> ASSIGNED TASK
From the line below that contains "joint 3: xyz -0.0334" to the line that contains "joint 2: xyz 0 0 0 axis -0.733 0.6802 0", repeat every line exactly, both ends included, and nothing else.

> THE DATA
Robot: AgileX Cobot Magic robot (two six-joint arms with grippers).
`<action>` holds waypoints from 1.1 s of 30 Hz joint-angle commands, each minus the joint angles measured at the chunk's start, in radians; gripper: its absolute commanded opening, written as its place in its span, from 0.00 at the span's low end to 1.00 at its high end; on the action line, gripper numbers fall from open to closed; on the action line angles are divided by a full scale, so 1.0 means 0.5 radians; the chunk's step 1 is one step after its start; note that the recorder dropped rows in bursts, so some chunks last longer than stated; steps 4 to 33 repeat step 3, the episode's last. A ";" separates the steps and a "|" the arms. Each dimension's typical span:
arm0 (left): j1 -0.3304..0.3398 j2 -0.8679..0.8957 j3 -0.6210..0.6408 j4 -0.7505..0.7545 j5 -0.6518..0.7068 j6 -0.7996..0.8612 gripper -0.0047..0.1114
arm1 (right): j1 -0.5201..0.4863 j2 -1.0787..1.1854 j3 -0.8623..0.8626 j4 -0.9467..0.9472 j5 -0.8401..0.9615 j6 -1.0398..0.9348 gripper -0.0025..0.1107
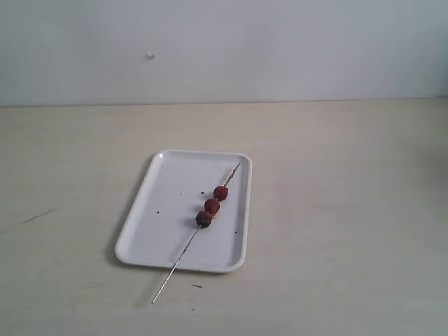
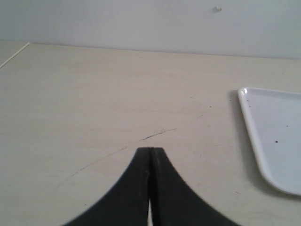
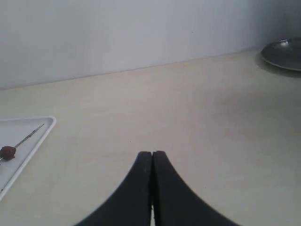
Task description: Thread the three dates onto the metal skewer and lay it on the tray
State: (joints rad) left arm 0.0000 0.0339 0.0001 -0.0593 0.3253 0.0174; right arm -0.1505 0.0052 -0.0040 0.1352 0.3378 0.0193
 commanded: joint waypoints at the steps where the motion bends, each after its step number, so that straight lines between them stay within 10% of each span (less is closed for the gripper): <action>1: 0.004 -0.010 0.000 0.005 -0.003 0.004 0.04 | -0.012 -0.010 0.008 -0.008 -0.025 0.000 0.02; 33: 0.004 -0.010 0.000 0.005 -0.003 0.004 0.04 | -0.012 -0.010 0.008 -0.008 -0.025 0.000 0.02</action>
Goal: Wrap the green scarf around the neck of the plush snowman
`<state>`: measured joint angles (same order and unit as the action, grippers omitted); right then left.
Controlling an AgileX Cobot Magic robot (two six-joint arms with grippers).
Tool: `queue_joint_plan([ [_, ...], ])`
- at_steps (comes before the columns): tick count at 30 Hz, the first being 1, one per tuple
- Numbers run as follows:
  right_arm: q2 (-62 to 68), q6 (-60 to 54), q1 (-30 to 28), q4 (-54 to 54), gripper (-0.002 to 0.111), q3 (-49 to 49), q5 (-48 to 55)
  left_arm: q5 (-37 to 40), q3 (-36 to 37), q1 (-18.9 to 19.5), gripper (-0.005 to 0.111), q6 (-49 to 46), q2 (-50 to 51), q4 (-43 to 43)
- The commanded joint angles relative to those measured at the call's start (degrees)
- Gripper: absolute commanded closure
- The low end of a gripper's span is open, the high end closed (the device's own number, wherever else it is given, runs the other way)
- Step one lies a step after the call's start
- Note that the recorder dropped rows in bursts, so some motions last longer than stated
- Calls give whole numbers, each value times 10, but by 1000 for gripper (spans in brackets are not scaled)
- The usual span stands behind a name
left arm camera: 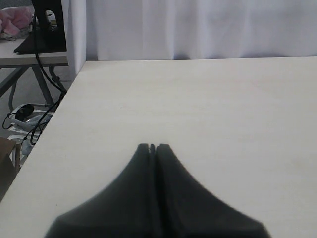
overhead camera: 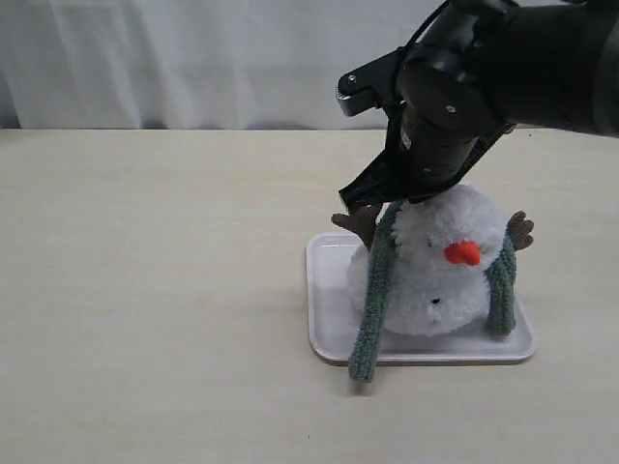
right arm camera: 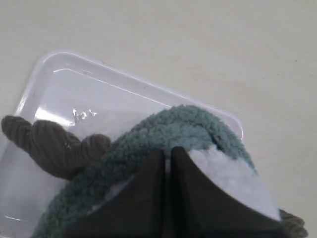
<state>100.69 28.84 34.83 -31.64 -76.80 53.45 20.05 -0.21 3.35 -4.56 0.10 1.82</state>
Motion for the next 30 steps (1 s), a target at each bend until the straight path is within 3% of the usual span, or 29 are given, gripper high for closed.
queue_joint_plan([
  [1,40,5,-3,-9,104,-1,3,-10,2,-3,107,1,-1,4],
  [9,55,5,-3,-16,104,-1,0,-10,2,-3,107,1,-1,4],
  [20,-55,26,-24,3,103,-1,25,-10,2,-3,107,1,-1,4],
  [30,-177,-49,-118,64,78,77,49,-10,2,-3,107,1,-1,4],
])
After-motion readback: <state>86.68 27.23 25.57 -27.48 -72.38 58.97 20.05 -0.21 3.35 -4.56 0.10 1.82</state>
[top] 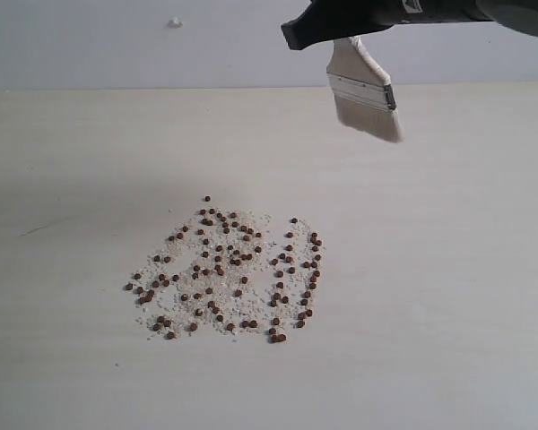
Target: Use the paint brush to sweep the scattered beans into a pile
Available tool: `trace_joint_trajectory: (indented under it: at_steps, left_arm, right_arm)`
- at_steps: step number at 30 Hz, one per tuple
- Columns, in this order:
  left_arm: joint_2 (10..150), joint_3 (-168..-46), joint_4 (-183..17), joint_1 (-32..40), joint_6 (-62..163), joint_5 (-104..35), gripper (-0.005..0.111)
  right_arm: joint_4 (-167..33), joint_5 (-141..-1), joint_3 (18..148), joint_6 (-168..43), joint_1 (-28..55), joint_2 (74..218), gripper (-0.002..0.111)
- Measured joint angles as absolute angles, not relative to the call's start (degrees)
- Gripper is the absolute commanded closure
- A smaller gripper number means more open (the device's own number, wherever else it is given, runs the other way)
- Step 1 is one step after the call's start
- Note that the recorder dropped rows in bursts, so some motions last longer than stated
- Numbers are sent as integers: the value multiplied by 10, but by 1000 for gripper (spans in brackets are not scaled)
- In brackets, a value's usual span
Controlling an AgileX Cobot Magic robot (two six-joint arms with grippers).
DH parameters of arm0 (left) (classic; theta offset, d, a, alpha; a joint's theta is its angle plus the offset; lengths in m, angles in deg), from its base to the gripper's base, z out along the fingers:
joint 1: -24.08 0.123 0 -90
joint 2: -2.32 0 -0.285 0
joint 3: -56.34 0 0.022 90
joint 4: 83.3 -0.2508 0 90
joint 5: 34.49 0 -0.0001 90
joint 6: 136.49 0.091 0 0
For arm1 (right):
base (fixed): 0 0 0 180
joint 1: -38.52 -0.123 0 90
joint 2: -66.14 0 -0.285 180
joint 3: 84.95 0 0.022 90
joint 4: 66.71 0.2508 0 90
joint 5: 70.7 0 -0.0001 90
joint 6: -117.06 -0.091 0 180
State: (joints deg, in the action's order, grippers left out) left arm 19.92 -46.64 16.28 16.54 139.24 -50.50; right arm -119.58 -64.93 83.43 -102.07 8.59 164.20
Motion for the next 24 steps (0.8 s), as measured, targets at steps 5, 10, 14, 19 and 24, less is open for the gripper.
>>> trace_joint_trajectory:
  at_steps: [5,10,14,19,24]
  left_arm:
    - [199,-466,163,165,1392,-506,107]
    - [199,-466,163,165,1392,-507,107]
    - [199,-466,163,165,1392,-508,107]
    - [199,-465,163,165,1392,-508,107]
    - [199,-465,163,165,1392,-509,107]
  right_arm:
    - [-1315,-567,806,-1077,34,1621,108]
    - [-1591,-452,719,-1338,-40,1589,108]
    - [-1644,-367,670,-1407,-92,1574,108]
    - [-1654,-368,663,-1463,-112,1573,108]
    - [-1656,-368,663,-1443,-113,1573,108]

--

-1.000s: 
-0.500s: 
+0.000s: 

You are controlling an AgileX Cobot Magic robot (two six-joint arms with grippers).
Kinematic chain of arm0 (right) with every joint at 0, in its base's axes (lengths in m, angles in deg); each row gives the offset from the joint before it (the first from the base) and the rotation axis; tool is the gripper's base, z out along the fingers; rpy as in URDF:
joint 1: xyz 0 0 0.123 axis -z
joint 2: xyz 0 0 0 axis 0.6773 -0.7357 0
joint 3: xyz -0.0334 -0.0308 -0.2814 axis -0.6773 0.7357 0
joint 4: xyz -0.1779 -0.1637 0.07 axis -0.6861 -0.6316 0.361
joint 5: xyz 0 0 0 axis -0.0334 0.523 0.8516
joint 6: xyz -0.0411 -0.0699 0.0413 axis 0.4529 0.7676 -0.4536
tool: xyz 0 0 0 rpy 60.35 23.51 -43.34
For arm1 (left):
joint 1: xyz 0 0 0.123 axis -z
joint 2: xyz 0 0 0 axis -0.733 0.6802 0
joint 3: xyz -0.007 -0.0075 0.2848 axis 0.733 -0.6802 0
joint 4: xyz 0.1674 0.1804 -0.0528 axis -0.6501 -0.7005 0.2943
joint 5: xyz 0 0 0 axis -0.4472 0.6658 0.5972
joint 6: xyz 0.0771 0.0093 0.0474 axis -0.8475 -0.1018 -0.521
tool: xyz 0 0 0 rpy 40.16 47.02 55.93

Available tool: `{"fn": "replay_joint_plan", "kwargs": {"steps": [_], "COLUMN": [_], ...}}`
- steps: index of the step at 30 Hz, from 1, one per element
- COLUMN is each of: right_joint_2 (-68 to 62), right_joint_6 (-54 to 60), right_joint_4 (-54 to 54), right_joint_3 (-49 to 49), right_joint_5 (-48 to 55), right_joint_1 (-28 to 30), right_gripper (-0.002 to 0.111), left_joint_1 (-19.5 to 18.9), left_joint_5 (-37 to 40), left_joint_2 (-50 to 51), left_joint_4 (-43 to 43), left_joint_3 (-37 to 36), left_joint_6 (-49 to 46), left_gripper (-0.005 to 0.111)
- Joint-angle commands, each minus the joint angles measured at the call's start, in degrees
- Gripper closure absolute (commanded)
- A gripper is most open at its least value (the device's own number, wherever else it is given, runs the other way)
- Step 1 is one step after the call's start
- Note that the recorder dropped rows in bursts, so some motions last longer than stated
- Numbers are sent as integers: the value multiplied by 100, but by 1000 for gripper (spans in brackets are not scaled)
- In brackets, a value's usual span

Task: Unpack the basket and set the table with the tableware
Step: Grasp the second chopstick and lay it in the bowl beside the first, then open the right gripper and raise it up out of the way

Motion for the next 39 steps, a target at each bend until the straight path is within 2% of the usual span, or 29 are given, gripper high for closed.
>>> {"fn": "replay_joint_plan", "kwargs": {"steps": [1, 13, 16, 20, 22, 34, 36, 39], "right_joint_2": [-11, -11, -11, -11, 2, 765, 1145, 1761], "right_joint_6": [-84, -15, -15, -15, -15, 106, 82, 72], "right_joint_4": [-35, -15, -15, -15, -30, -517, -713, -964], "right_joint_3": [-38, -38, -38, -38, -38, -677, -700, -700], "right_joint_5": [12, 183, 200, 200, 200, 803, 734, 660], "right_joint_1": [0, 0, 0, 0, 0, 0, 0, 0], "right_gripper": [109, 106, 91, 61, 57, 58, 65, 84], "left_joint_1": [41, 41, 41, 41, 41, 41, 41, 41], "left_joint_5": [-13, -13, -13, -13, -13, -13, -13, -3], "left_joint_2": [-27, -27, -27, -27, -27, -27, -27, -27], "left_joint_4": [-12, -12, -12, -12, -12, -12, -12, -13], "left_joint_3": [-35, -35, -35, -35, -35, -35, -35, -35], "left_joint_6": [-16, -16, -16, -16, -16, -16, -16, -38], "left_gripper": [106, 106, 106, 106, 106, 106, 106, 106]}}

> SOLUTION TO THE EXERCISE
joint 3: xyz -0.0334 -0.0308 -0.2814 axis -0.6773 0.7357 0
joint 4: xyz -0.1779 -0.1637 0.07 axis -0.6861 -0.6316 0.361
joint 5: xyz 0 0 0 axis -0.0334 0.523 0.8516
joint 6: xyz -0.0411 -0.0699 0.0413 axis 0.4529 0.7676 -0.4536
tool: xyz 0 0 0 rpy 60.35 23.51 -43.34
For arm1 (left):
joint 1: xyz 0 0 0.123 axis -z
joint 2: xyz 0 0 0 axis -0.733 0.6802 0

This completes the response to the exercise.